体力、筋力、持久力。出力系を上げていくことに腐心し、「やればやるほど伸びていった」。手つかずの分、向上の余地が多分にあったのだ。
しかしながら2度目の防衛戦となったテレンス・ジョン・ドヘニー戦(2018年6月)はフィジカルのレベルアップを披露できないまま、0-3判定で敗れてしまう。
岩佐もさることながら、中村にとっても悔しい敗戦だった。
「むちゃくちゃ悔しかったです。最初、紙に何も色を塗っていないようなまっさらな状態でここにきて、そこに色を塗っていったわけです。あれだけ一生懸命トレーニングして、数値もグンと伸びていましたからもっとやれたはず。だから僕も歯がゆかったですよ。今思うと、本当の意味で自分の体力に自信が持てていなかったんでしょうね」
負けたら、今の練習を一段階引き上げてハードにする。
この方針は村田のときもそうだった。足りていないから、勝てない。岩佐ともじっくりと話をして、そう決めた。自信とは自分を信じること。人に与えられるものではなく、それは己でつかまなければならない。
自信は顔つきを見れば分かる。いや寄り添っていれば、自然と伝わってくる。
ハードなトレーニングを重ねていくことで、岩佐は自信を持つようになっていた。2019年2月にアメリカ・ロサンゼルスでセサール・フアレスとのゴツゴツした消耗戦を制したことも大きかった。
タパレスとの試合に向け、中村は体づくりを任された立場から岩佐にこのようにアドバイスを送っている。
「前半から飛ばしても大丈夫。とにかく自分のペースで戦っていけば、タパレスは疲れて絶対、体力が落ちてくるから」
つまりそれだけのトレーニングを積んできたということ。
ワットバイクのトレーニング一つ取っても強くイメージさせた。疲れてもペースを落とすのではなくキープしていく。そうすれば相手は耐えきれずに、落ちてくる。そのときが岩佐にとって最大のチャンスになるのだ、と。
そうやってアメリカに送り出し、中村は日本で朗報を待った。
体力を向上させてきたという絶対的な自信。岩佐にそれが加われば元々のボクシングセンスが活きると信じた。
タパレス戦の後に届いたメッセージ
中村がイメージしていたどおりの展開になった。
果敢な打ち合いによってお互いに体力を消耗しながらも、岩佐はペースを落とさない。必死に対抗しようとするタパレス。
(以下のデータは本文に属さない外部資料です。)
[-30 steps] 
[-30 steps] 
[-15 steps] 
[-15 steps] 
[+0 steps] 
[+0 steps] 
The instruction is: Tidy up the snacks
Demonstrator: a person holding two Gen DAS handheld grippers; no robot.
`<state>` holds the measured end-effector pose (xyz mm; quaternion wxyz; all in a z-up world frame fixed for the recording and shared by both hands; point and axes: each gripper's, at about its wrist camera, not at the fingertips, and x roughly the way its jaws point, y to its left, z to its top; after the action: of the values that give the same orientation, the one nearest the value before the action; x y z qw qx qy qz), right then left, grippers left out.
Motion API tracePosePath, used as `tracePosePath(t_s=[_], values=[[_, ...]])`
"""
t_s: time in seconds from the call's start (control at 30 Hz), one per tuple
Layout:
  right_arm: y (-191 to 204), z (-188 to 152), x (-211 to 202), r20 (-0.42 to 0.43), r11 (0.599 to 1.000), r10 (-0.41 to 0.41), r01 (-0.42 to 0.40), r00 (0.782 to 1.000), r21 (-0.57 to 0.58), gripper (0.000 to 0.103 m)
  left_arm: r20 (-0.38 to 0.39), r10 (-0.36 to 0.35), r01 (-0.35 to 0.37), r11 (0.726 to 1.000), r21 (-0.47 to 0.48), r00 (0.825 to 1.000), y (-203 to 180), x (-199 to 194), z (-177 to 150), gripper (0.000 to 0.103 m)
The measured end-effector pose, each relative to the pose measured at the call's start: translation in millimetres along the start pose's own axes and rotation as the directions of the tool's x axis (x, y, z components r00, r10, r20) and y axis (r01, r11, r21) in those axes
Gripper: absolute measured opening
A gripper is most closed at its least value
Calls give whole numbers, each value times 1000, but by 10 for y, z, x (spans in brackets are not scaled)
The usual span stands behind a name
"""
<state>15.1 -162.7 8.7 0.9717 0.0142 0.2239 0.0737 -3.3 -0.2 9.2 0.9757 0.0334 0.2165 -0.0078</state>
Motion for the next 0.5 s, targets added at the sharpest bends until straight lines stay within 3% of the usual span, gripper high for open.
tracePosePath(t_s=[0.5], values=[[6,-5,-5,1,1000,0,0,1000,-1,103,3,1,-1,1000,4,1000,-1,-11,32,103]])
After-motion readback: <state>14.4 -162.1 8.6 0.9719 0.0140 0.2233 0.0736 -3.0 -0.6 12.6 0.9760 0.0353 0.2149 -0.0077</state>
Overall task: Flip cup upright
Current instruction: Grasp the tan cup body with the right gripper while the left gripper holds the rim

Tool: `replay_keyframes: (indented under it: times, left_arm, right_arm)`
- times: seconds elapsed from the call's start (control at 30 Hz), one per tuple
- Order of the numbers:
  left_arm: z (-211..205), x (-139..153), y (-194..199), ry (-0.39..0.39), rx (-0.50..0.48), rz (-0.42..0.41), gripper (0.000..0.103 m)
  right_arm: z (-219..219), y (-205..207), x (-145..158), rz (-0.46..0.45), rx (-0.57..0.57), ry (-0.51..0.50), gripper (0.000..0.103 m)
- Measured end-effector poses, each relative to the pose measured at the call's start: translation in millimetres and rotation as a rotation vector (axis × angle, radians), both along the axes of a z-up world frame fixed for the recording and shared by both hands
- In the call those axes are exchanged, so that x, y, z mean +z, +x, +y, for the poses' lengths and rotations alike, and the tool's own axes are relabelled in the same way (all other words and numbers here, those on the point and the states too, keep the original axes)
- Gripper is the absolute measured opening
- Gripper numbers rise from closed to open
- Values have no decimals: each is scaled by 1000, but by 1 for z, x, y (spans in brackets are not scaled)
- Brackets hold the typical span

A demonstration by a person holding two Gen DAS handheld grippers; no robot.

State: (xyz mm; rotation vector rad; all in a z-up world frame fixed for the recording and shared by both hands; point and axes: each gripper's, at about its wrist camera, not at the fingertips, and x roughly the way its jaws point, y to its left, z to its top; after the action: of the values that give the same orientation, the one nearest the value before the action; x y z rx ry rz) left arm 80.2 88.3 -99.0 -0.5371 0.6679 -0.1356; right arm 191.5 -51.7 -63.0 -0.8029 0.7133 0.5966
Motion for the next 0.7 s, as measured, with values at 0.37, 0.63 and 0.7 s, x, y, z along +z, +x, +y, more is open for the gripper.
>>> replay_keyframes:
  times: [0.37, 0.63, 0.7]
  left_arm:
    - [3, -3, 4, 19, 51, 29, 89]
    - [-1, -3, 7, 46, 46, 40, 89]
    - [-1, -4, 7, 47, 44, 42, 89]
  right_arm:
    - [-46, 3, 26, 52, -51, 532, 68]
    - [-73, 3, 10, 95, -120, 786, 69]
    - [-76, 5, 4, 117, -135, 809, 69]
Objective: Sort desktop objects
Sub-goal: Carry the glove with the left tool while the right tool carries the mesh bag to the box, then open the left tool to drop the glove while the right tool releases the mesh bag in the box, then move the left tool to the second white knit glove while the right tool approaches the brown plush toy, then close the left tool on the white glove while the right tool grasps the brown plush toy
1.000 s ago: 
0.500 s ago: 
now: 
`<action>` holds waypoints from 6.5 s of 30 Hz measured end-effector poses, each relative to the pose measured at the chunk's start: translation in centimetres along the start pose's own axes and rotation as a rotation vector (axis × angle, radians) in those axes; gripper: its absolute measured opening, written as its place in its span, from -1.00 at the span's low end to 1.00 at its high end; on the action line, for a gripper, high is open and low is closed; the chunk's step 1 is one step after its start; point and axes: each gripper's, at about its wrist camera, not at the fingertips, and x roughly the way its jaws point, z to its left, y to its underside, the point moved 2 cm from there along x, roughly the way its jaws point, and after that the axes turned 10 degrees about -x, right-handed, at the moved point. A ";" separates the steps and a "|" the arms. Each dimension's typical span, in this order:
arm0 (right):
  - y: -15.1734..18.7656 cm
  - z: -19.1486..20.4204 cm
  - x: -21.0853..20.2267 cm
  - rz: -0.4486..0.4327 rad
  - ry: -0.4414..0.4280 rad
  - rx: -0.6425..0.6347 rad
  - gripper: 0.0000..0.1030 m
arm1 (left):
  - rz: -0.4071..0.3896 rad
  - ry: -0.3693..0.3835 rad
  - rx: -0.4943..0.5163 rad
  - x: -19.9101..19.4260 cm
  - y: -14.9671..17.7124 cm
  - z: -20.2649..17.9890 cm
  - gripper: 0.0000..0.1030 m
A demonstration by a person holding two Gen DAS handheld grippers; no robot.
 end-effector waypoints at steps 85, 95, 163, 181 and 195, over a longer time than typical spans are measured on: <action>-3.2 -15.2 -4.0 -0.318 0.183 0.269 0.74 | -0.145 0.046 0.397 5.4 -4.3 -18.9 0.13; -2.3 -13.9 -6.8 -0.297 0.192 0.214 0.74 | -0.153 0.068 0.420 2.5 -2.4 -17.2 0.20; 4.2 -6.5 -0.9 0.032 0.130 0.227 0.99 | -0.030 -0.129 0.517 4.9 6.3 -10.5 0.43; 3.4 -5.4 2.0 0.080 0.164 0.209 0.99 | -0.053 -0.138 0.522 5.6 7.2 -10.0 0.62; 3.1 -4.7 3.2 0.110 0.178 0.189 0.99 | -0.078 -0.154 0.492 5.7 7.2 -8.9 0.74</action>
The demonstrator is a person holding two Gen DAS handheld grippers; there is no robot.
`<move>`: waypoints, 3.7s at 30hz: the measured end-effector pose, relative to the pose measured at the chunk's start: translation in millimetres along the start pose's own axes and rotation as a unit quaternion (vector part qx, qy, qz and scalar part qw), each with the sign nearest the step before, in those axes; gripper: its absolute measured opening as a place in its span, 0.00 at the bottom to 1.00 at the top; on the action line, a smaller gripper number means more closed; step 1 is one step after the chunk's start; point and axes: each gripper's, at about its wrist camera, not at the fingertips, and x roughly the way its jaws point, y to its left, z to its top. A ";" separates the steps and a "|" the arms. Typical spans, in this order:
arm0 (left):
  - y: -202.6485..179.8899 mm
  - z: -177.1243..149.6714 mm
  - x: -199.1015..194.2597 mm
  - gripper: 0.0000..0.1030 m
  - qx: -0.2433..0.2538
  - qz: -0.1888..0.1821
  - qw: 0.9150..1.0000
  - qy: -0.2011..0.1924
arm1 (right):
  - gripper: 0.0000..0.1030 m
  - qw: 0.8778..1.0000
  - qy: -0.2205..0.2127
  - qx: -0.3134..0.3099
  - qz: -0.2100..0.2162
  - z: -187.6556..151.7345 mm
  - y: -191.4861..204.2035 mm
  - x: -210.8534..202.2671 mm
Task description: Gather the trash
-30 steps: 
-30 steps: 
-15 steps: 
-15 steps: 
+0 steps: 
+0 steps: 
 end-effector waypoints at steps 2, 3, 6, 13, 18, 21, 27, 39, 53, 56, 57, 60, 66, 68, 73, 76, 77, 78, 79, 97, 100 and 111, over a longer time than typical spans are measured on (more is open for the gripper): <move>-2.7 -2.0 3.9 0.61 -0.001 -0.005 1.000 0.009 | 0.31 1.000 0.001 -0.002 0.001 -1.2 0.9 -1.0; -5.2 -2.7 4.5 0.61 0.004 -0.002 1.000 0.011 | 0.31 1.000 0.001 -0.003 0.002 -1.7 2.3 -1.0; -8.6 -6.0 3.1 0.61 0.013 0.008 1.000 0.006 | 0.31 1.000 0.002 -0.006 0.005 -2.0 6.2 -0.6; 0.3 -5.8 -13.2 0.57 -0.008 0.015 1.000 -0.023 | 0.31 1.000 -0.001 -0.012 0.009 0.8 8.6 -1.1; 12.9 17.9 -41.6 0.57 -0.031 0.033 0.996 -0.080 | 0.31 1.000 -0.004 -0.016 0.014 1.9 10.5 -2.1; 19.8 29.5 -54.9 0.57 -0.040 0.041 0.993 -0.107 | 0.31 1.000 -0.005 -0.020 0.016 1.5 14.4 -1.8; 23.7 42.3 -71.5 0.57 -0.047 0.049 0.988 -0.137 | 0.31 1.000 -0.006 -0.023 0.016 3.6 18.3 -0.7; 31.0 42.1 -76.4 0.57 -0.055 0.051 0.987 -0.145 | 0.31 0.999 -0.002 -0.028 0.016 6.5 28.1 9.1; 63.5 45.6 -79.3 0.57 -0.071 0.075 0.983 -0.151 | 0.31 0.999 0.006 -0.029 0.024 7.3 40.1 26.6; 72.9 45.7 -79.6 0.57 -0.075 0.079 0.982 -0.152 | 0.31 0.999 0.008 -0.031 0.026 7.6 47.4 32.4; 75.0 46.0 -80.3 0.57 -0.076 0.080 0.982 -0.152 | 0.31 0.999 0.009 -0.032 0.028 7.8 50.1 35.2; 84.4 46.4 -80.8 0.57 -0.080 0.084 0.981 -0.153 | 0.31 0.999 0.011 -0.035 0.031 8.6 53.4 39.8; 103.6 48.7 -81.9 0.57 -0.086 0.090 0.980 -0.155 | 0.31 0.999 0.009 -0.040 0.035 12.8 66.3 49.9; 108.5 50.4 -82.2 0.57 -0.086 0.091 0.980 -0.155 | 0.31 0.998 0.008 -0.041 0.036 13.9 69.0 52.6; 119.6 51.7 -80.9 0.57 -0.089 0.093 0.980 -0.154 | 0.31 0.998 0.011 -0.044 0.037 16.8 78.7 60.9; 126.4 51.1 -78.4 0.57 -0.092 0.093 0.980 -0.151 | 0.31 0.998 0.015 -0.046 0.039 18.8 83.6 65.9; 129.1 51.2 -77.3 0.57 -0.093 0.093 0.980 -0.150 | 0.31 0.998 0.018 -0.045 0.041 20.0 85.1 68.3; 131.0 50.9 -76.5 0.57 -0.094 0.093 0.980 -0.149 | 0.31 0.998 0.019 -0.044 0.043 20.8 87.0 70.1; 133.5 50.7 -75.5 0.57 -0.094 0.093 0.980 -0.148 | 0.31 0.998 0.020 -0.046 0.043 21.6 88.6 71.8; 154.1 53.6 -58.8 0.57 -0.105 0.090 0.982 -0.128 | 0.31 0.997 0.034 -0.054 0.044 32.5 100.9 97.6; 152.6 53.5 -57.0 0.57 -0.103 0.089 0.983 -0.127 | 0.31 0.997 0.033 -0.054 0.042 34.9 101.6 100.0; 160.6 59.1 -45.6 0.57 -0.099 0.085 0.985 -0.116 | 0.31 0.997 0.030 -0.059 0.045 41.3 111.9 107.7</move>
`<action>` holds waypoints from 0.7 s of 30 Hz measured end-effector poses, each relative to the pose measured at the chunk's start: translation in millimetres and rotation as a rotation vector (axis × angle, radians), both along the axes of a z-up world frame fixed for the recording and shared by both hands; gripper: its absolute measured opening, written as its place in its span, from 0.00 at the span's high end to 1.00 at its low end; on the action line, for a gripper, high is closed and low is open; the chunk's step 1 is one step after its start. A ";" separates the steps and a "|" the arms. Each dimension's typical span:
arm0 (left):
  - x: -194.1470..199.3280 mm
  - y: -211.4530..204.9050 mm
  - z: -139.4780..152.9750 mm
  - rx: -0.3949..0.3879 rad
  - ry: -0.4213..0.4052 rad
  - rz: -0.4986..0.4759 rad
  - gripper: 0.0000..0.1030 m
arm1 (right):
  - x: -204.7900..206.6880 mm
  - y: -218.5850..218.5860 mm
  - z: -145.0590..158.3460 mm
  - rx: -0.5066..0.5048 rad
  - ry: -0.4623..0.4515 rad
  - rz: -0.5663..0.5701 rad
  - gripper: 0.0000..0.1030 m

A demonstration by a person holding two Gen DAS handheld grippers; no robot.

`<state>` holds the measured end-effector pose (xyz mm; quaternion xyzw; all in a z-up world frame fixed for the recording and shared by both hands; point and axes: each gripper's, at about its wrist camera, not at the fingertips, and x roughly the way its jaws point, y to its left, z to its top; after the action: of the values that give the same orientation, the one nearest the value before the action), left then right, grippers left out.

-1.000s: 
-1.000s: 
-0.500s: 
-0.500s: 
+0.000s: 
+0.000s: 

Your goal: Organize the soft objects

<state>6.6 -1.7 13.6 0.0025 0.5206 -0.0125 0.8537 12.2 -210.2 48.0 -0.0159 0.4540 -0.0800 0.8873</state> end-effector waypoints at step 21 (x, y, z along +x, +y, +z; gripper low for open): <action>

11回のKOシーンはまさに体力的に落ちてきたところをしっかりと捉える形になった。
「タパレスは疲れて、ちょっと雑になっていましたよね。下がりながら不用意にジャブ出して、そこにカウンターを合わせて……。岩佐が得意とするパターン。本当に見事でしたし、相手に差をつけられる体力になっていました。僕が担当するフィジカルのところだけじゃなくて、ボクシングの練習も凄く良かったんだと思いますよ」
試合が終わってすぐ、中村のもとにメッセージが届いた。
「トレーニングの成果、バッチリ出ました。ありがとうございます」
感謝の一文が、うれしかった。
トレーニングはやらせるものではなく、一緒になって能動的にやっていくもの。岩佐ともその関係を築いてきた。
努力は報われるはず――。岩佐が再び世界のベルトを手にすることを中村は信じていた。
タパレスとの試合が終わっても、岩佐は毎週きちんと中村のもとに通っている。
そのトレーニングは熱気が伝わってくる。現状に満足しているわけではないと言うように。「まっさらな紙に色を塗っていく」作業を楽しむように。